With a balance transfer credit card like the one described above, you transfer all existing credit card debts to a new card and those debts will accrue no interest during the introductory period, which could last a year. whole.

This means that 100% of your monthly payments go towards the principal balance, allowing you to pay off credit card debt much faster rather than having to continually pay interest charges on top of principal payments. .

Another option would be a debt consolidation loan, which usually has a much lower interest rate than a credit card. With this product, you transfer several credit card debts into a single loan with a single monthly payment at a fixed interest rate, which should make repayment easier.

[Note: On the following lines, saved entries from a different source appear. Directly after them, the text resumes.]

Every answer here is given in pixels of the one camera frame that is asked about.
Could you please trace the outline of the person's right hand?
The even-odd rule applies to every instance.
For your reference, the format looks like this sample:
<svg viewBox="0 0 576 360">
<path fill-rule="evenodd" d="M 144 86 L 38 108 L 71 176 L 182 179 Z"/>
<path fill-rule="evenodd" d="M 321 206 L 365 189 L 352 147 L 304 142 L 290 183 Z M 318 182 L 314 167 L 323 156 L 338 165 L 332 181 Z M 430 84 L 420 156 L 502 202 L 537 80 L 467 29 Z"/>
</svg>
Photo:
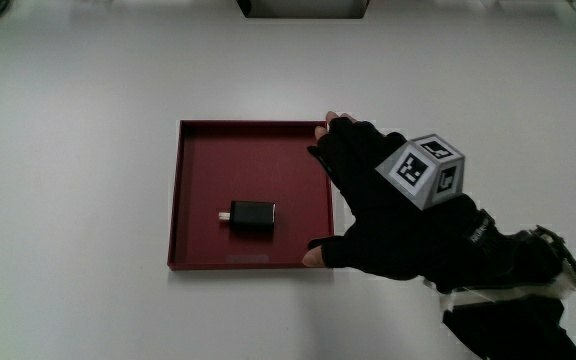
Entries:
<svg viewBox="0 0 576 360">
<path fill-rule="evenodd" d="M 347 114 L 328 112 L 315 130 L 316 158 L 355 218 L 342 236 L 314 239 L 303 257 L 307 267 L 354 268 L 390 278 L 422 276 L 441 292 L 482 285 L 510 271 L 516 243 L 462 194 L 420 210 L 376 172 L 405 142 L 392 132 Z"/>
</svg>

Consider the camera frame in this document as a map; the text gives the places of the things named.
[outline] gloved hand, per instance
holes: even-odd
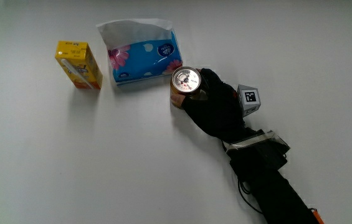
[[[246,130],[235,89],[225,84],[210,69],[198,69],[201,89],[207,100],[193,100],[184,95],[171,95],[172,102],[182,107],[193,121],[208,135],[225,142],[245,138]]]

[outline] yellow juice box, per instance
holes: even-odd
[[[59,41],[55,58],[76,88],[101,89],[102,73],[86,42]]]

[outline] white background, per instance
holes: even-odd
[[[352,1],[292,0],[0,0],[0,223],[265,223],[169,77],[112,83],[95,25],[151,17],[173,21],[185,65],[259,89],[246,121],[289,143],[281,173],[352,223]],[[100,91],[73,86],[58,40],[90,44]]]

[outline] can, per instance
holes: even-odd
[[[201,91],[199,71],[191,67],[177,68],[171,76],[170,91],[171,94],[181,94],[192,99],[199,98]]]

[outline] wire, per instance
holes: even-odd
[[[250,192],[248,190],[246,190],[245,186],[242,184],[243,186],[243,189],[248,192],[248,194],[250,194]],[[240,190],[240,181],[238,180],[238,191],[239,191],[239,194],[240,196],[242,197],[242,199],[244,199],[244,201],[246,202],[246,204],[248,204],[251,208],[253,208],[256,212],[259,212],[260,214],[263,214],[263,212],[257,210],[255,207],[253,207],[248,201],[246,201],[245,197],[243,196],[241,190]]]
[[[245,185],[244,183],[240,183],[242,185],[242,191],[245,193],[245,194],[250,194],[250,191],[248,191],[246,188],[245,188]]]

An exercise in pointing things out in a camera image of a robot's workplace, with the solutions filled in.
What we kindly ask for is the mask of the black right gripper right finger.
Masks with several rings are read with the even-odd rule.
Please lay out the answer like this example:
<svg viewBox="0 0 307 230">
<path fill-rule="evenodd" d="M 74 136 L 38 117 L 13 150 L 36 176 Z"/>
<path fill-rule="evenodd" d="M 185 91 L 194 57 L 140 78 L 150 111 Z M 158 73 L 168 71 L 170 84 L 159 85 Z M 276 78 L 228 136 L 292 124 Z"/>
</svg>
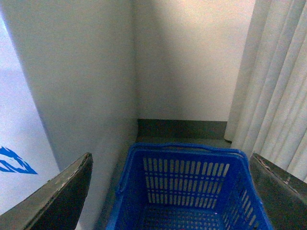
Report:
<svg viewBox="0 0 307 230">
<path fill-rule="evenodd" d="M 254 153 L 252 180 L 275 230 L 307 228 L 307 184 Z"/>
</svg>

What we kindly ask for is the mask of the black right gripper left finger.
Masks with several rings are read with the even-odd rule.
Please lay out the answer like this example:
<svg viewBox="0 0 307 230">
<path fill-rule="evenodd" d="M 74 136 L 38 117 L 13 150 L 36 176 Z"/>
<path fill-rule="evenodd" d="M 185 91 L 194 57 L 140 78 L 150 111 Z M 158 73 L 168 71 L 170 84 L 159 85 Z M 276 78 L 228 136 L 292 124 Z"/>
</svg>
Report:
<svg viewBox="0 0 307 230">
<path fill-rule="evenodd" d="M 0 217 L 2 230 L 74 230 L 91 181 L 93 157 L 86 153 Z"/>
</svg>

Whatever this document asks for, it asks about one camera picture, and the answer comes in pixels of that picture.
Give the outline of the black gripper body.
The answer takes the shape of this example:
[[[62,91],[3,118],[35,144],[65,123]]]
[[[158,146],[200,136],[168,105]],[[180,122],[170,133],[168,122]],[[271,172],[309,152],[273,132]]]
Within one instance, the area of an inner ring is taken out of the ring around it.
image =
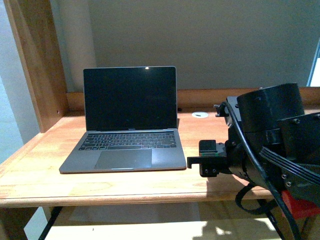
[[[187,157],[187,168],[199,166],[203,178],[217,177],[219,174],[237,174],[240,170],[240,143],[227,140],[225,143],[216,140],[200,140],[198,156]]]

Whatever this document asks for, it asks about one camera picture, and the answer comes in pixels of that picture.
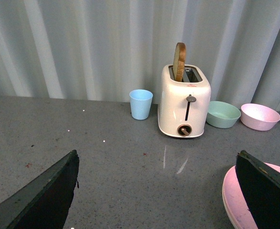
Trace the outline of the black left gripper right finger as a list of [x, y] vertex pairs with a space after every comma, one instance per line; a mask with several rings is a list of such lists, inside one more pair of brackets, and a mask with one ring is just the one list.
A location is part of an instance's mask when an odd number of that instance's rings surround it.
[[257, 227], [280, 229], [280, 172], [245, 150], [237, 155], [235, 171]]

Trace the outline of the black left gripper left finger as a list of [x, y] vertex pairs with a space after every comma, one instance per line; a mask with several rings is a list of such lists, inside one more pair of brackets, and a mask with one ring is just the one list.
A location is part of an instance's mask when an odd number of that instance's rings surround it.
[[69, 152], [38, 177], [0, 203], [0, 229], [62, 229], [74, 189], [79, 157]]

If you are not interested in a product, you can consider repayment strategies such as debt avalanche or debt snowball methods.

With the former, you pay off your credit card debt with the highest interest rates first and tackle the cheaper debt later. Over time, you should end up paying less interest.

With the latter, you pay off your credit card debt with the smaller balances first and save the larger ones for later. This strategy is really more of a confidence booster than anything else, because in theory eliminating debt quickly should give you the momentum to keep going.

2021 is hoping to be a brighter year than 2020, and a good place to start getting there would be to eliminate that credit card debt from a holiday season we’ll never forget.

As Director of Communications at LendEDU, Mike Brown uses data, usually from surveys and publicly available resources, to identify emerging personal finance trends and tell unique stories. Brown’s work, featured in major outlets like the Wall Street Journal and the Washington Post, provides consumers with a personal finance metric and can help them make informed financial decisions.